Stored entries
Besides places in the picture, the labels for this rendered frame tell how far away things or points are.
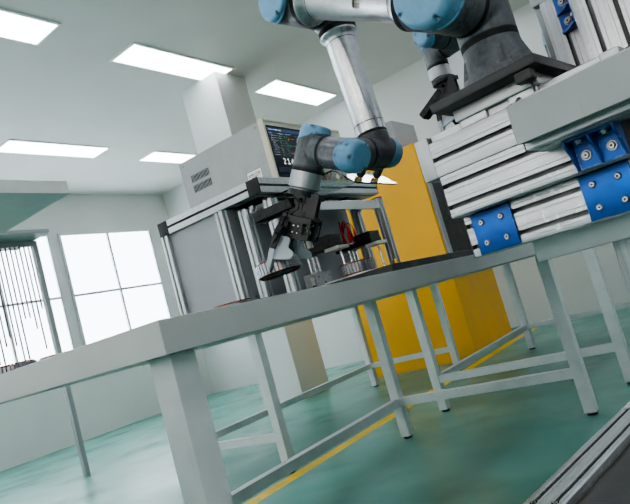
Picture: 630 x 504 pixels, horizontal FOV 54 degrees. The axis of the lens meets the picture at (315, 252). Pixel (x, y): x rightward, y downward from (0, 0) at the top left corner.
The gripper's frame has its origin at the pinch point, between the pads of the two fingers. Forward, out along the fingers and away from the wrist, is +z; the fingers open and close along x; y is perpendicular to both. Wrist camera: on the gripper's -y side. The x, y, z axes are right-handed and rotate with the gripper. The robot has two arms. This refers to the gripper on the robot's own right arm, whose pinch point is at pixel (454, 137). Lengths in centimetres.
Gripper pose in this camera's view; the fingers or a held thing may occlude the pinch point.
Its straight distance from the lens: 217.6
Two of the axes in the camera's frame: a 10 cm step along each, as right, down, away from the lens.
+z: 2.7, 9.6, -1.1
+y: 6.9, -2.7, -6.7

__The task__:
Each record above needs to be copied exactly, with images left out.

__Reply to the exercise__:
Besides places in the picture, the labels for this rendered frame tell how far away things or points are.
Picture: 630 x 504 pixels, horizontal FOV 54 degrees. The axis of the lens meets the picture at (315, 252). Pixel (x, y): x rightward, y downward from (0, 0) at the top left corner.
The gripper's frame has its origin at the pinch point, between the pads of the two fingers. Forward, out along the fingers and away from the wrist, is +z; the fingers open and close along x; y is perpendicular to both. Wrist camera: on the gripper's -y side. The x, y, z axes are right-handed and rotate with the gripper. The robot has two arms. This refers to the gripper on the robot's own right arm, whose pinch point is at pixel (454, 137). Lengths in centimetres.
Gripper pose in this camera's view; the fingers or a held thing may occlude the pinch point.
Its straight distance from the lens: 217.6
Two of the axes in the camera's frame: a 10 cm step along each, as right, down, away from the lens.
+z: 2.7, 9.6, -1.1
+y: 6.9, -2.7, -6.7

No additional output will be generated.